-- What you should do --
Would you reproduce exactly the lines below from the one holding "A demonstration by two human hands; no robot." through the one holding "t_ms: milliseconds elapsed", inclusive, and no others?

-- Recorded information --
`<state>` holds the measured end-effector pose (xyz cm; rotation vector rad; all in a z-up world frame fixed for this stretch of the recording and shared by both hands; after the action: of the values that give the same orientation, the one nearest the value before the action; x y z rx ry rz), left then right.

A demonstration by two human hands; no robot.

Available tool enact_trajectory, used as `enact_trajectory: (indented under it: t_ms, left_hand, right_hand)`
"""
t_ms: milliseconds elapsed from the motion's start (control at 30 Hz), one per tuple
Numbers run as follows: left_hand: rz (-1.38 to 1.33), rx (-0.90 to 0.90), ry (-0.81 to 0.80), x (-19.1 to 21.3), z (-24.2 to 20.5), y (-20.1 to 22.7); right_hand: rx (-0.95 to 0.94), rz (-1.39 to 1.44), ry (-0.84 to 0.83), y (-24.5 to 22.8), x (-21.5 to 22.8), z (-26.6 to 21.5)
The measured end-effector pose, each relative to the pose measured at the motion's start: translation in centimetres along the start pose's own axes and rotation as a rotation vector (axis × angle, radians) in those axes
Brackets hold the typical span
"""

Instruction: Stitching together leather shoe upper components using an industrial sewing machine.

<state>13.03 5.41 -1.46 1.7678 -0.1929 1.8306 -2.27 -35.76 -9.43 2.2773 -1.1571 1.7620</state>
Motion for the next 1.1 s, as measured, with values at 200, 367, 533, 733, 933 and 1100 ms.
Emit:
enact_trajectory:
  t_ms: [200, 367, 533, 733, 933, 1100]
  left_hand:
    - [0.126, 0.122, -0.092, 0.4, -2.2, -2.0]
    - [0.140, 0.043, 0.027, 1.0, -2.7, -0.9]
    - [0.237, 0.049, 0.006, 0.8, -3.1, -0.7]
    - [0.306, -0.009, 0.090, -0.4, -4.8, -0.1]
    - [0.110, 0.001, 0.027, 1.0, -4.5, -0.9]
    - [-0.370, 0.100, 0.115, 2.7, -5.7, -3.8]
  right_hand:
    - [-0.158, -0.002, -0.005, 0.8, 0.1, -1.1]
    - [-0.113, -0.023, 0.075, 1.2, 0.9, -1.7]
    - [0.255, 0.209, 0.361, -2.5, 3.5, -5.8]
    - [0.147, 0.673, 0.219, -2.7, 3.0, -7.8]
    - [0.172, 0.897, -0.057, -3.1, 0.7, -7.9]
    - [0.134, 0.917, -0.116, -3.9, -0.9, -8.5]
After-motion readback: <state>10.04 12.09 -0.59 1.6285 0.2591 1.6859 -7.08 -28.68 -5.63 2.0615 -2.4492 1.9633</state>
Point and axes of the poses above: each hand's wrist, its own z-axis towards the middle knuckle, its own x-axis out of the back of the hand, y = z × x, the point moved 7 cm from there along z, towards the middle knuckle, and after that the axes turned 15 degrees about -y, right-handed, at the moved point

-- Expected answer --
A demonstration by two human hands; no robot.

Available tool enact_trajectory, used as `enact_trajectory: (indented under it: t_ms, left_hand, right_hand)`
"""
t_ms: milliseconds elapsed from the motion's start (control at 30 Hz), one per tuple

This answer has no further content.